Abian menghela napas panjang lalu menatap lurus ke depan. Laki-laki itu menunduk, memikirkan semua yang tejadi karenanya membuat kepalanya sungguh sakit saat ini.
Tiga hari sudah setelah kejadian ia bertengkar hebat dengan Hana. Dan kini, istrinya itu enggan untuk bertemu dengannya dan tidak pernah membalas pesan dan teleponnya.
Penyesalan yang amat mendalam, itu yang di alami Abian saat ini. Laki-laki itu sangat menyesal karena dirinya sendiri yang sudah mengacau saat ini. Menyia-nyiakan istri sebaik Hana dan mendiamkan orang tua yang sama sekali tidak salah hanya karena dirinya yang tidak bisa menerima apa yang terjadi di masa lalu.
"Udah lah, Bi. Lo jangan terus kayak gini." Abian langsung meneggakan badannya, melihat Aryan yang masuk ke dalam ruangannya dan kini berjalan mendekat. "Kalau lo mau terus kayak gini, mendingan lo jangan masuk kerja."
Abian menghela napas. "Gue harus gimana, Yan? Hana sama sekali gak respon gue sekarang."
"Ya rasain!" ujar Aryan. "Nih, ya. Kalau gue ada di pihak Hana sekarang, udah seneng gue lo di diemin Hana kayak gitu. Rasain, kan, lo? Gimana lo gak di respon dan gak di denger? Itu yang Hana rasain."

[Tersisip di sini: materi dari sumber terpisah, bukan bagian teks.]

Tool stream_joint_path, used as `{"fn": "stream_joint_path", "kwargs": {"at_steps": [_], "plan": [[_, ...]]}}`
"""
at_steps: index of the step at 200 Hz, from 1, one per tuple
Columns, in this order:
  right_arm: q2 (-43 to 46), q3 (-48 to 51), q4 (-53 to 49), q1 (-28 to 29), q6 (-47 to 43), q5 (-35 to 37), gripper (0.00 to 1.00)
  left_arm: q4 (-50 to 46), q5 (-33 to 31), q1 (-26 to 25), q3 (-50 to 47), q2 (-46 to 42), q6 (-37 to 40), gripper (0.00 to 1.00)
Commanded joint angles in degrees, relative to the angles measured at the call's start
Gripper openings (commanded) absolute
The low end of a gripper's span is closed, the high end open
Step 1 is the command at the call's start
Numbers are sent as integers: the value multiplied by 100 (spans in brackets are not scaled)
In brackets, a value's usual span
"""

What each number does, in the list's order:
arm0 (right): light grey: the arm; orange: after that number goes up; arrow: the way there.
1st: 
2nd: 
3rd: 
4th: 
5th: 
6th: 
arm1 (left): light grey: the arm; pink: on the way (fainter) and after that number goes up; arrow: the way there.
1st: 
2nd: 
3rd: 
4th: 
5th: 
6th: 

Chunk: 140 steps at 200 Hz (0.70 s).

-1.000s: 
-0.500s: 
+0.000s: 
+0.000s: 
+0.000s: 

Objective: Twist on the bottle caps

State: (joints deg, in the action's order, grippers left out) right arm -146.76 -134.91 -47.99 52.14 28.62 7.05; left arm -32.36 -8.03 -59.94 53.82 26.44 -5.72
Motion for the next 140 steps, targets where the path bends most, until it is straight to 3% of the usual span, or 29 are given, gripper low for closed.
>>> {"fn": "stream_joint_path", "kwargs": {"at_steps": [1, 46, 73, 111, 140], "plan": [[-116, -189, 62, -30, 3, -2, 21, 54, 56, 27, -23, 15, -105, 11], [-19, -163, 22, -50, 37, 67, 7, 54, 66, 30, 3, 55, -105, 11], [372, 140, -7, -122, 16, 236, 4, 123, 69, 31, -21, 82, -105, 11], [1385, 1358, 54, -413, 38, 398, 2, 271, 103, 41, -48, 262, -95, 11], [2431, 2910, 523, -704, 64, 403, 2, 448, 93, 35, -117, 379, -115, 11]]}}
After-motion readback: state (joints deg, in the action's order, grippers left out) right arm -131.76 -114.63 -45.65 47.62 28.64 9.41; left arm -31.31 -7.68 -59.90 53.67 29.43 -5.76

"Lo udah terlambat, Bi. Orang sesabar Hana sekarang udah nyerah sama lo." Aryan tertawa hambar. "Sekarang, keputusan ada di lo. Kalau emang mau hubungan lo sama Hana selesai, ya bisa. Kalau lo masih mau ada Hana di hidup lo, ya lo berjuang lah! Jangan cuma telepon dia, datengin dia. Lo tau, kan, Hana di mana?"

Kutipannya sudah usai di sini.